Geological regions rich in coal often feature complex, water-containing environments, and the pH value of the groundwater environment, affected by human production activities over the long term, can change. This has varying degrees of impact on the compressive properties of the coal 14. Existing mechanical models are mostly based on macroscopic mechanical experiments or theoretical analyses to establish the correlation between micro-macroscopic levels 44. However, they often overlook the damaging effects of the water environment’s pH value on coal. This paper, based on SAXS experiments, studies the microscopic damage to coal caused by soaking in chemical solutions. Combining the Weibull probability distribution function, and considering the micro-macroscopic damage effect of the coupled action of chemical solution corrosion and stress on coal, a mechanical constitutive model for micro-macroscopic damage under the influence of chemical solution corrosion-stress coupling has been established. After validation through experimental results, the model is able to effectively reflect the strain process of coal from micro to macroscopic levels under the combined action of chemical solution corrosion and external stress. The experimental results show that the pH value of the soaking water environment has a significant impact on the compressive strength of coal, with different pH values causing varying degrees of damage to the coal. Acidic solutions tend to alter the coal’s internal pore structure and promote the formation of microfractures, while alkaline solutions significantly accelerate microcrack propagation. These microstructural changes can result in reduced compressive strength and increased brittleness of coal.

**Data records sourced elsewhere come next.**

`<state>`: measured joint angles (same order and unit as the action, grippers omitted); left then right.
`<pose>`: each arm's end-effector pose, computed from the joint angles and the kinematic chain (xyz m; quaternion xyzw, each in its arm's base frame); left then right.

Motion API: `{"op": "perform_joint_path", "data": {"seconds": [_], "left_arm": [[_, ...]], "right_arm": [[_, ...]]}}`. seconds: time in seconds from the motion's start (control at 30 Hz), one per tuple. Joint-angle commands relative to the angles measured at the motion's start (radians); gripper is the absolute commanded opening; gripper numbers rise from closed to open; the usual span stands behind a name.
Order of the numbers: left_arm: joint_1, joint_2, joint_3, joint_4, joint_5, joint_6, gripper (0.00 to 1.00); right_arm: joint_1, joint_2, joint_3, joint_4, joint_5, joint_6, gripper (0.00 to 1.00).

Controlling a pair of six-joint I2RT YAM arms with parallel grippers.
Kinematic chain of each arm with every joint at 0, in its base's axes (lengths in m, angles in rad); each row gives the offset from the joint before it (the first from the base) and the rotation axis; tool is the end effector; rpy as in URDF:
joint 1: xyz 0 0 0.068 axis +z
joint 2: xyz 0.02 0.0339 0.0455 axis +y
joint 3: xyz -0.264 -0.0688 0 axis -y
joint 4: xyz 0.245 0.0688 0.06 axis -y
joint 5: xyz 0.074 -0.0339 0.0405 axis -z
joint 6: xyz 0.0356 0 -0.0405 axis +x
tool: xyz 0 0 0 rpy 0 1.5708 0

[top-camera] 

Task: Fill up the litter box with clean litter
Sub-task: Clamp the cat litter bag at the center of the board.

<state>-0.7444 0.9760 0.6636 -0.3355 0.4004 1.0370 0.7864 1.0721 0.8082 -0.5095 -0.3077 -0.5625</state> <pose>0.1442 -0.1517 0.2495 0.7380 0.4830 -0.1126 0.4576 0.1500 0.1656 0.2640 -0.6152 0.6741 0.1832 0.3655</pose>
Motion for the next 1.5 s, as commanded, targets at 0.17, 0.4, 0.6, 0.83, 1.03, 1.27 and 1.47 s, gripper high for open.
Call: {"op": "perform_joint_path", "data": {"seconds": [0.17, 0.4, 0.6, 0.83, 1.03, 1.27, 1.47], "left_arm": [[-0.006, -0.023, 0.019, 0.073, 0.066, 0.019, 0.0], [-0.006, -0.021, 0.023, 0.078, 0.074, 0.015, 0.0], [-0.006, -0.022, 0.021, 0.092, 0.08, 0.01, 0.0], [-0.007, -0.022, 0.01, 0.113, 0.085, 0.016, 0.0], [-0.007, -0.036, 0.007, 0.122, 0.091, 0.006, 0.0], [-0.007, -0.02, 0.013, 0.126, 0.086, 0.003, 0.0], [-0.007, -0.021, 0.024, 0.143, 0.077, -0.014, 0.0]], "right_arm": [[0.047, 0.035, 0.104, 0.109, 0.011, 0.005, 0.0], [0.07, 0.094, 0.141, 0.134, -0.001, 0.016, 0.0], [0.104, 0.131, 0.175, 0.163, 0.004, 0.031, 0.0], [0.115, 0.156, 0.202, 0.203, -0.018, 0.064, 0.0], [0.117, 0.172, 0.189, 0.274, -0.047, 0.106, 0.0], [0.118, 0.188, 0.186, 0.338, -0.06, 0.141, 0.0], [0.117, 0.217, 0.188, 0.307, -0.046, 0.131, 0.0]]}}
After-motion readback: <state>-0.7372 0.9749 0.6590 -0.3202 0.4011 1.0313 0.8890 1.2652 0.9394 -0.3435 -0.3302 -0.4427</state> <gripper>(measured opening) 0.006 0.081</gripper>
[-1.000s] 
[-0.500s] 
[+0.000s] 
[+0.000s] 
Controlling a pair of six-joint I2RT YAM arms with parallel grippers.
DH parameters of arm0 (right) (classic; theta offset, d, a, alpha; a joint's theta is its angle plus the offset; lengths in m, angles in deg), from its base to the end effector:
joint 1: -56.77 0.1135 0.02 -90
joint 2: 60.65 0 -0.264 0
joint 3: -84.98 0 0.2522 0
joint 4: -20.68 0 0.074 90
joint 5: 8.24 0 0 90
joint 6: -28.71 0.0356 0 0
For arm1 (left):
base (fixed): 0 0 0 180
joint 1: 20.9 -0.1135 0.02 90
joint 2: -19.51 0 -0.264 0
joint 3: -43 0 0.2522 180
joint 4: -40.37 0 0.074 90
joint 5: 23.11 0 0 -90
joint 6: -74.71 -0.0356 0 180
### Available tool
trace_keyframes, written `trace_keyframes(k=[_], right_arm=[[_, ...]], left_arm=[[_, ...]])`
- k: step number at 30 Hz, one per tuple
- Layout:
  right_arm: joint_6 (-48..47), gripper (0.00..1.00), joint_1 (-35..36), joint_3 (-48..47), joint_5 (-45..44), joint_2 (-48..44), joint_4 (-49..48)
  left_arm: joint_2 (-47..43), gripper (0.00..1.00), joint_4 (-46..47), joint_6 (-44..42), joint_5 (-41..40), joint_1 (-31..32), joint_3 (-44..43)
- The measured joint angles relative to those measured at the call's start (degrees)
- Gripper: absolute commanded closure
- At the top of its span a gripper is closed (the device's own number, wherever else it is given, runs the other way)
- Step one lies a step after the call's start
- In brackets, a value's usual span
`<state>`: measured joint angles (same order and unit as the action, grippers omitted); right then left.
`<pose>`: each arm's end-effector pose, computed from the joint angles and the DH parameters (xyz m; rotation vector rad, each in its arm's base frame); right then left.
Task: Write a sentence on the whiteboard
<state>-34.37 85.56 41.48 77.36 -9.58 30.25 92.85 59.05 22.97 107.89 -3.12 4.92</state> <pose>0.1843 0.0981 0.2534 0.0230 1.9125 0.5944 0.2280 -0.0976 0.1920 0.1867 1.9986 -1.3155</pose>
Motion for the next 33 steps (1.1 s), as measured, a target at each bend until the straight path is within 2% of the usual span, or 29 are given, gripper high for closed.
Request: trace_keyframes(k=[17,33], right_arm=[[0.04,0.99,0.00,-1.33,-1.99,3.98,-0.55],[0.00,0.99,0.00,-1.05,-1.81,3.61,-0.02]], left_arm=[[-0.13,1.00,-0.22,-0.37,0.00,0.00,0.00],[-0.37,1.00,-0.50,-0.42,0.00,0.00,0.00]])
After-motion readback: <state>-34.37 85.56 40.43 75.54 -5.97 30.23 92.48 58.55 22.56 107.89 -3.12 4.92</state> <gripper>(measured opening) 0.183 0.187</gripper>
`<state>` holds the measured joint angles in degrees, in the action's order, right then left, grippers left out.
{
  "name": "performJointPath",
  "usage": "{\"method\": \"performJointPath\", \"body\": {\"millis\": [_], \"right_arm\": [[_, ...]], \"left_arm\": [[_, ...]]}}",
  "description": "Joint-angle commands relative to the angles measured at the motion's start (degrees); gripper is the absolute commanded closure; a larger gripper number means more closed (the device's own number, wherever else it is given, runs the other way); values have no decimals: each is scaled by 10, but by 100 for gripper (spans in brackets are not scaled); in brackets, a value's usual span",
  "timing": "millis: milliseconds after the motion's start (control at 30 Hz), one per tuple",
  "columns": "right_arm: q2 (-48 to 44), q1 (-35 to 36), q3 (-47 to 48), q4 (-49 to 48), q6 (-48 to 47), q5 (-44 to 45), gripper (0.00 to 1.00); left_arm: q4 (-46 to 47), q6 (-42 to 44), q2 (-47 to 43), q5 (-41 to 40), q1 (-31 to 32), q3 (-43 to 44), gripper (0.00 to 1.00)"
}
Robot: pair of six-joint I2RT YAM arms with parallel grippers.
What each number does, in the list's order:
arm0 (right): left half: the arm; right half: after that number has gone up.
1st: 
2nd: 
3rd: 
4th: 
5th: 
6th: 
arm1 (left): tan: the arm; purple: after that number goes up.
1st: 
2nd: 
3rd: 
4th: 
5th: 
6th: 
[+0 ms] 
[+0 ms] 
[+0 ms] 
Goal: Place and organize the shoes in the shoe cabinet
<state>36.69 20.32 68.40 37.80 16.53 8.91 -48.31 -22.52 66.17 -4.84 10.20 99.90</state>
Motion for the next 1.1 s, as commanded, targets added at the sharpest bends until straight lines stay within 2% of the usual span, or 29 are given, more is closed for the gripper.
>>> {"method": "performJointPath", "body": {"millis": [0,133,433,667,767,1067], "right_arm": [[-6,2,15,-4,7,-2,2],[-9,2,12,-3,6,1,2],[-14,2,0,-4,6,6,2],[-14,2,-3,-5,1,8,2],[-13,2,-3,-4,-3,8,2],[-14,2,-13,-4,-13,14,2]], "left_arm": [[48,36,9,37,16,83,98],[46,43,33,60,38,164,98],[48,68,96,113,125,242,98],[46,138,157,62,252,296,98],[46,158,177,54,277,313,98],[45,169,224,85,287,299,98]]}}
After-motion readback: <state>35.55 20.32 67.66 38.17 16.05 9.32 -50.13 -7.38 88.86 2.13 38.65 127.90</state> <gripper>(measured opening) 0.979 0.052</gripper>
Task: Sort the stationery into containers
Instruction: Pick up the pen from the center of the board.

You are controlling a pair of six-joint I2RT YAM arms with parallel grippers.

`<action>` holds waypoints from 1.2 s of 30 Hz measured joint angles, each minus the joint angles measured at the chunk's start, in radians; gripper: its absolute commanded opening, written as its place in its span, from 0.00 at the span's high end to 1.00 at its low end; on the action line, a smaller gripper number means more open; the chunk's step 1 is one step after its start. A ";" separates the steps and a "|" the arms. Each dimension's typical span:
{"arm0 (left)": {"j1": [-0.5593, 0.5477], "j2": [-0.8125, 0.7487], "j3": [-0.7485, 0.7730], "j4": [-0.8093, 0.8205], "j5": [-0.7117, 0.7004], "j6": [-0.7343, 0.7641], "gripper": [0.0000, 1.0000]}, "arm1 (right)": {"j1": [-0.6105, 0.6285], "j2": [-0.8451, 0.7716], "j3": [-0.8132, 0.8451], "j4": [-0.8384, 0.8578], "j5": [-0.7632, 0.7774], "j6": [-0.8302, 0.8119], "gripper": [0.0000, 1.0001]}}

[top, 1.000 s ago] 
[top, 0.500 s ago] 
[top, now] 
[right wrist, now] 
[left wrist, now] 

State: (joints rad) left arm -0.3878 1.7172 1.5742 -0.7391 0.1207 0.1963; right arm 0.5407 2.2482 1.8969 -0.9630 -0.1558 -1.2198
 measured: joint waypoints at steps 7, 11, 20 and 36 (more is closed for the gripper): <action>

In mining production activities, especially after chemical permeability enhancement of coal seams, it is critical to consider environmental factors such as solution pH to mitigate risks. For instance, the corrosive effects of acidic and alkaline solutions on bolts and anchoring systems should be addressed by adopting corrosion-resistant materials. Additionally, leaving coal pillars of sufficient width and enhancing support strength are essential for maintaining structural stability. The findings of this study provide practical guidance for optimizing mining operations and ensuring safety in coal mines under chemically altered conditions.

Conclusion

This study employed SAXS experiments and uniaxial compression tests to investigate the effects of chemical solutions on the nanopore structure, microcrack development, and mechanical properties of coal. A mechanical constitutive model for micro-macroscopic damage under the combined action of chemical corrosion and stress was proposed. The key findings are summarized as follows:

  1. 1.

    Chemical solutions with different pH values caused varying degrees of damage to the nanopore structure of coal, altering the pore size distribution and significantly impacting the scattering intensity of the samples.

  2. 2.

    Coal samples soaked in distilled water exhibited typical mechanical and AE characteristics. Samples soaked in acidic solutions showed early structural weakening. Samples soaked in alkaline solutions initially displayed lower frequencies of AE activities in the initial period of loading and ultimately experienced sudden failure due to the accumulation of internal defects.

  3. 3.

    The uniaxial compressive strength of coal samples decreased by 24.39%, 39.19%, and 47.26% after soaking in distilled water, NaOH solution, and HCl solution for 7 days, respectively. Alkaline solutions had the most severe impact, followed by acidic solutions and distilled water.

  4. 4.

    A chemical solution corrosion-stress coupling factor was introduced to capture the nonlinear effects of chemical erosion and stress. The modified constitutive model demonstrated good agreement with the experimental results.